Katy demanded that I post about how things are going!
To be honest, this week has been extremely hard. This job is extremely hard. Life is extremely hard.
And to be even more honest and transparent, I feel dark. I'm so tired, so overwhelmed, so stressed that I can hear it in my voice, feel it in my body, and need to release tears at any given moment throughout my week.
I would love to think that it's going to all become normal and routine pretty soon and things will level out, but part of me can't help but worry that the enemy may use this against me. Many times throughout this journey i've felt him try to step in when i'm vulnerable and weak and completely diminish what God has done over the previous school year.

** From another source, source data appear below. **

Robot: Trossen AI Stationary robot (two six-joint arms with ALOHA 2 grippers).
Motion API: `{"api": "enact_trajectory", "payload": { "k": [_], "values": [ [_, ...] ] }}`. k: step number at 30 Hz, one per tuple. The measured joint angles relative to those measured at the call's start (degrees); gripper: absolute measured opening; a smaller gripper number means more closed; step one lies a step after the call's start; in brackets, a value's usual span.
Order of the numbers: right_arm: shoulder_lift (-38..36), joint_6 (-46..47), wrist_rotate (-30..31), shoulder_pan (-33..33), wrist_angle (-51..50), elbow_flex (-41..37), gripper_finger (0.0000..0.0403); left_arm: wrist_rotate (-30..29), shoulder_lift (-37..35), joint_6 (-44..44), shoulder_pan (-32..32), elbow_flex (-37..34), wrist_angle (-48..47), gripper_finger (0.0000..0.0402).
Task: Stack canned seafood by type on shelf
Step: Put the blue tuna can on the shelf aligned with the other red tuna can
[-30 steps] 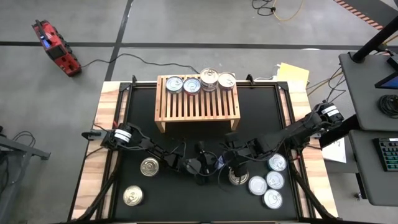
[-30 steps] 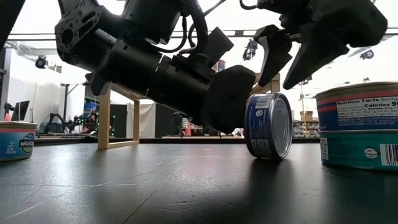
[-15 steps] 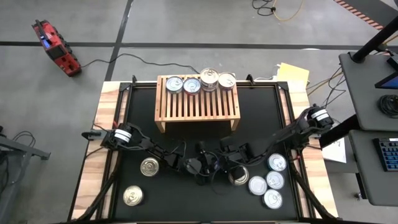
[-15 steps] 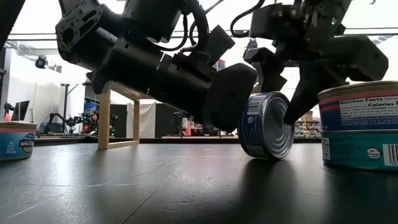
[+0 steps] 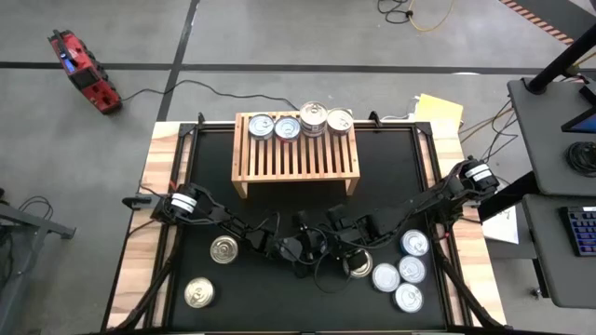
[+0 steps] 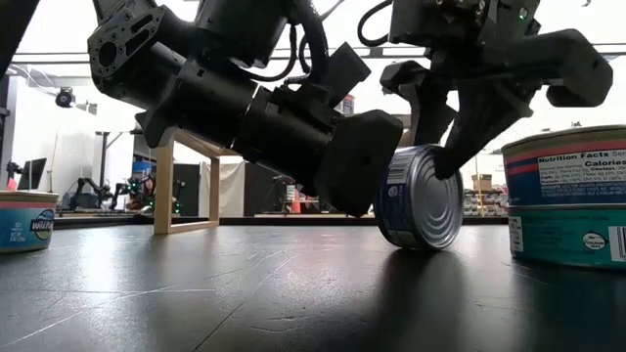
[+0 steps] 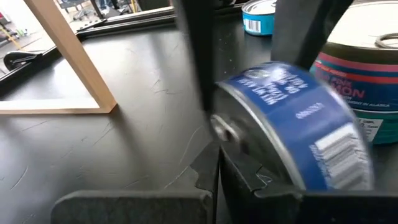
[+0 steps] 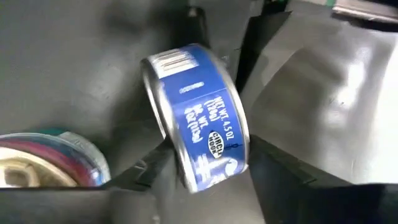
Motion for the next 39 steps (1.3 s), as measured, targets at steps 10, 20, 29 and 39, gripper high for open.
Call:
{"api": "enact_trajectory", "payload": {
  "k": [10, 20, 29, 39],
  "values": [
    [-0.2, 0.8, -4.4, 0.0, 0.5, 0.3, 0.0130, 0.0, -0.1, -0.1, -0.1, 0.0, 0.2, 0.0000],
    [-0.1, 0.3, -4.4, 0.2, 1.8, 0.2, 0.0130, -5.0, -1.4, -0.1, -0.5, 0.0, -3.4, 0.0000],
    [-0.7, -0.8, -4.7, 0.2, 1.0, 0.2, 0.0126, -10.3, -3.6, -0.1, -1.4, -0.1, -10.0, 0.0000],
    [-6.0, -0.8, 1.5, 1.9, -1.7, 1.6, 0.0126, -12.6, -11.2, -1.8, -3.4, -2.0, -17.1, 0.0000]
  ]
}}
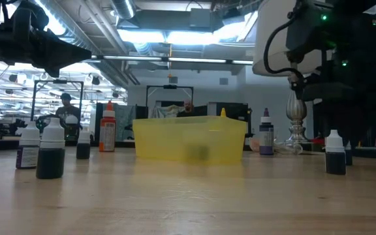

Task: Pick & Place food coloring
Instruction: Put the small blue food coloring bottle into the yellow bin

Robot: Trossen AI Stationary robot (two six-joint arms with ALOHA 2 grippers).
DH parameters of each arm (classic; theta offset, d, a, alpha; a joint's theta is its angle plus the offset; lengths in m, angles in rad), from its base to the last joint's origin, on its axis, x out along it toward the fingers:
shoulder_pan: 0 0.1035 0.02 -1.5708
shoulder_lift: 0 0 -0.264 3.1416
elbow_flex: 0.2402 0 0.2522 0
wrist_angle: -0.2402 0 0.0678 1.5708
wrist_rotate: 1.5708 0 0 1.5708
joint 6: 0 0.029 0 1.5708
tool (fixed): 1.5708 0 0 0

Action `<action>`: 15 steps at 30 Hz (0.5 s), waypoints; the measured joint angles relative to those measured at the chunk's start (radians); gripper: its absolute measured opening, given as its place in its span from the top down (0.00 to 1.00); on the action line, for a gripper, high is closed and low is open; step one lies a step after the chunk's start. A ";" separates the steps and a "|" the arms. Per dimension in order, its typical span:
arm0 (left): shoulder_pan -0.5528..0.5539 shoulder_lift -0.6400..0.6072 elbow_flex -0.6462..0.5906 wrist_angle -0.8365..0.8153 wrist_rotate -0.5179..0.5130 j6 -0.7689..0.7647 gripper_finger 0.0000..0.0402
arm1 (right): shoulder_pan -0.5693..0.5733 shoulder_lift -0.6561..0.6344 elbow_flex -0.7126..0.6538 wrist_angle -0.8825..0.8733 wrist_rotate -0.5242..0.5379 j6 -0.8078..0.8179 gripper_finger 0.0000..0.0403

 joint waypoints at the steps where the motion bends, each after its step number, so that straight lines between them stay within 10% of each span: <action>1: 0.000 0.000 0.000 0.000 0.000 0.000 0.98 | 0.000 0.000 0.000 0.000 0.000 -0.001 0.62; 15: 0.000 0.000 0.000 0.000 0.000 0.000 0.97 | 0.008 0.000 0.062 -0.051 0.000 -0.130 0.83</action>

So I ask for your prayers.
But on a happier note....
I got to love a student on Friday!
She wouldn't speak. She was very much to herself and quiet. It hurt my heart when I thought of her.
When she missed her bus last week, I contacted a guardian and left her in the office with the assurance that someone would be there to get her. As I was walking back to my room I felt the Lord press it upon my heart to go sit with her until someone arrived. I had received a text message from a friend challenging me to love someone in my day.... here was my chance. No matter how long the to-do list was on my desk.
So I turned around my little hiney, walked back up to the office, and asked her if she wanted me to sit with her until someone was there to take her home. She wouldn't look at me or respond. After a few seconds, as I was about to give her a signal for yes/no, she turned and looked me square in the eye and shook her head - yes.
I sat with her. I loved her. I hugged her goodbye.
Yesterday during one of our classroom activities, she was singing as she was working; almost as if she had no fear to be herself. From no talking, to singing! That will touch your heart!
I have a special place in my heart for that precious girl..... and now she's gone. No warning. Just gone.
No lie. I got choked up when I found out.
This is why I teach..... to love those who may never get it anywhere else. To allow children to be children.... to open up and be free.
Lord, I don't know where she is.... but she's on my heart. Protect her. Let her know she is loved. Pursue her precious soul. And guide me as I love and lead the rest of my class. I can't do this without You. In Jesus' name.